Selfies with ID Cards as the New Normal
In the past, the risk to citizen identity began with a simple request: “send a photo of your ID card.” Today, that request has evolved into a much more comprehensive package: a photo of the ID, a selfie holding the ID, liveness checks, and even video recordings. From a verification standpoint, this appears to be progress. However, from the perspective of personal data protection, it is becoming increasingly risky. This is because what is being collected is no longer just administrative identity, but the direct link between identity documents and the owner’s face. In several processes, this data is further reinforced with biometric traces attached to the body that are difficult to replace once leaked. An ID card can be replaced within certain limits, but faces and fingerprints cannot be changed as easily as replacing a card.

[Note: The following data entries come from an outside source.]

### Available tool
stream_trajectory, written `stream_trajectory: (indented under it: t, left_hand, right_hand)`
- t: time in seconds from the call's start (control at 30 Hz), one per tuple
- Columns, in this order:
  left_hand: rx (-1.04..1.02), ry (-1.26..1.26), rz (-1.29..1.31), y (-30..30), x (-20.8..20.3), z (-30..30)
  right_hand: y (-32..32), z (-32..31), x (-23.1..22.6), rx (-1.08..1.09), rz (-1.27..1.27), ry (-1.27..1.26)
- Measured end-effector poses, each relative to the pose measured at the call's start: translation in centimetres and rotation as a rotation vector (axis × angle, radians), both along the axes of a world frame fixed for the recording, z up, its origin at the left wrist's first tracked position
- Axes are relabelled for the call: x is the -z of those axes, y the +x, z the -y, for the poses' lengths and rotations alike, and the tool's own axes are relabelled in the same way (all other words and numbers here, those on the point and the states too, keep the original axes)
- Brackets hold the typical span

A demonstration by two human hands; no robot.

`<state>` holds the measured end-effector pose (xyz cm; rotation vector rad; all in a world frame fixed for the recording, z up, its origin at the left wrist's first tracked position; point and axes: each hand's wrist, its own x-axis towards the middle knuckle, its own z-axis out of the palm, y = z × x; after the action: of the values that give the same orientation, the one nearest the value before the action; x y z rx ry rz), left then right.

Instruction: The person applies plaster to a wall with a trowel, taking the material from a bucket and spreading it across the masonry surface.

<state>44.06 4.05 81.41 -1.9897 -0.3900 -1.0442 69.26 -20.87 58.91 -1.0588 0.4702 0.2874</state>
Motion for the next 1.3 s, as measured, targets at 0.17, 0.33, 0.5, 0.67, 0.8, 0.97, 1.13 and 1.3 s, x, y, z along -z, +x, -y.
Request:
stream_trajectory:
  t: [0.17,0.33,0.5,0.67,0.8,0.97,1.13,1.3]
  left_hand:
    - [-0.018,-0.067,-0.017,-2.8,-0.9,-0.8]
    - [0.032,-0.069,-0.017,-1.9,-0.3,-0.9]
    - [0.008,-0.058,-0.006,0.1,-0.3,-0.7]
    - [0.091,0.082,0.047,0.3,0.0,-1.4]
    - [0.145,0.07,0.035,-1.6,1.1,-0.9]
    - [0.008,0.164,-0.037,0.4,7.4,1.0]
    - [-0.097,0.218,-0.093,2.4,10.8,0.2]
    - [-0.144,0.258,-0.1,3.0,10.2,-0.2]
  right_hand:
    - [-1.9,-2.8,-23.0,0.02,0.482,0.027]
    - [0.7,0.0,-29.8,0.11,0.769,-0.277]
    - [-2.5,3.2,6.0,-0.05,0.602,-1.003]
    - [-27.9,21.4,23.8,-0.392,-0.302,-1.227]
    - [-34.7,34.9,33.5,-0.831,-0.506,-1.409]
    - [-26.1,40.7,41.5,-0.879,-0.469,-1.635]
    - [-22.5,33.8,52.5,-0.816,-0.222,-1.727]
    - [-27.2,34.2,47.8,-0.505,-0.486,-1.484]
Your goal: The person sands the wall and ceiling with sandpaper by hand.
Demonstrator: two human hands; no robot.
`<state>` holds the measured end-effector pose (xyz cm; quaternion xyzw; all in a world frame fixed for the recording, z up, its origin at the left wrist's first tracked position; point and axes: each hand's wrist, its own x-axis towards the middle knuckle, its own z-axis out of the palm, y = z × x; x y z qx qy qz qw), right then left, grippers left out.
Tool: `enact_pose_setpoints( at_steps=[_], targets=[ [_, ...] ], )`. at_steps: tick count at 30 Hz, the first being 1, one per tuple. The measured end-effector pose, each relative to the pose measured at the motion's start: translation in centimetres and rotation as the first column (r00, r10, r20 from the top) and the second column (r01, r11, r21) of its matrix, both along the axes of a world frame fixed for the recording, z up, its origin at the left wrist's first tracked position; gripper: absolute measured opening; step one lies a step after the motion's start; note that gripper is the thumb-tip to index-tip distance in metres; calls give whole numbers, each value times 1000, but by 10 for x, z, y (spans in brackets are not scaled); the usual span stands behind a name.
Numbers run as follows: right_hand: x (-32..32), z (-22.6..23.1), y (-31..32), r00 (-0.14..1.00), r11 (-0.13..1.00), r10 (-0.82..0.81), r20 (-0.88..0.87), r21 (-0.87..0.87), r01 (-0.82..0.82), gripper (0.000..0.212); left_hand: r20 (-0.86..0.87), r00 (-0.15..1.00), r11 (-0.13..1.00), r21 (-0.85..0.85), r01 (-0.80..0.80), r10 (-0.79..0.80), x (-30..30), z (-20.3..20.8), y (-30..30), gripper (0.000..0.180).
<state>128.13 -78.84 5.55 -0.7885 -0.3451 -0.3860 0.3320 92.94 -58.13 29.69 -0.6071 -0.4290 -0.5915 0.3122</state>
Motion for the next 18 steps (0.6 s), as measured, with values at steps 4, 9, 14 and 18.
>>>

The recent uproar regarding photocopies of e-KTP (electronic ID cards) should be viewed through this lens. The Directorate General of Population and Civil Registration (Dukcapil) previously stated that e-KTP no longer needs to be photocopied as it contains a chip that can be read via a card reader. However, following various interpretations, Dukcapil clarified that the e-KTP remains an official identity and photocopies can still be used as long as they are required for service needs and handled responsibly. Dukcapil also apologised because the previous information was deemed insufficiently clear. Yet, that is precisely where the main issue lies. The public debate seems to have stalled on the question of whether photocopying an ID is permitted or not. The more fundamental question is why so many services feel the need to store copies of citizens’ identities, even when the initial need is merely to ensure that a person is who they claim to be.
The issue of the ID card is not merely a matter of population administration; it has become a cross-sector verification infrastructure. Therefore, before issuing policy messages to the public, the government should conduct an impact assessment, at least in the form of a simple Regulatory Impact Analysis. The question is not just whether photocopying an ID remains relevant, but who has been requesting IDs, for what purpose, whether copies are truly necessary, and who is permitted to request photos of IDs or selfies holding them. This final question is vital. The Ministry of Home Affairs should not only explain whether e-KTP can be photocopied or not. Not all services carry the same level of risk. Banks and fintech companies may require stricter verification due to financial transactions and the prevention of identity misuse. However, does the same need apply to office buildings, hotels, test organisers, customer services, internet installations, or early-stage recruitment processes?
ID cards are embedded in many third-party service chains. At airports, passenger identities may be checked upon entering the terminal, during check-in, before security screening, approaching boarding, and even matched again when entering the aircraft. In hotels, IDs are used for guest validation. In office buildings, identity cards are requested for security purposes. If the practice of photocopying or manual recording is to be reduced, the replacement design must be clear: is it sufficient to merely show the ID, read it with a card reader, verify it through a system, or simply match it without storing it? Without clear boundaries, every institution will create its own standard. Some may simply view the ID, some photocopy, some take photos, some request selfies, and some even store these documents via vendors. Consequently, citizens never truly know whether such requests are legitimate, excessive, or merely an unmonitored administrative habit.
Daily experience shows that this issue is close to the citizens. In online English tests, for example, participants may be asked to upload their ID and perform a selfie with the ID. In customer services, including the activation or installation of cable TV, similar patterns may emerge as part of customer validation. This practice may be intended to ensure that service users are the correct individuals. However, behind this convenience, there is a question rarely answered: are the ID photos and faces merely verified, or are they also stored? If stored, for how long, by whom, and for what purpose? Because such requests occur in many places, citizens’ identity data eventually spreads across many storage spaces. Some are stored in the official systems of institutions, some enter vendor servers, some are stored in online forms, and some may simply reside in computer folders, email inboxes, or the messaging applications of officers. At this point, the risk no longer stems from a single major leak, but from many small archives that are not always visible, not always audited, and where it is not always clear when they are deleted.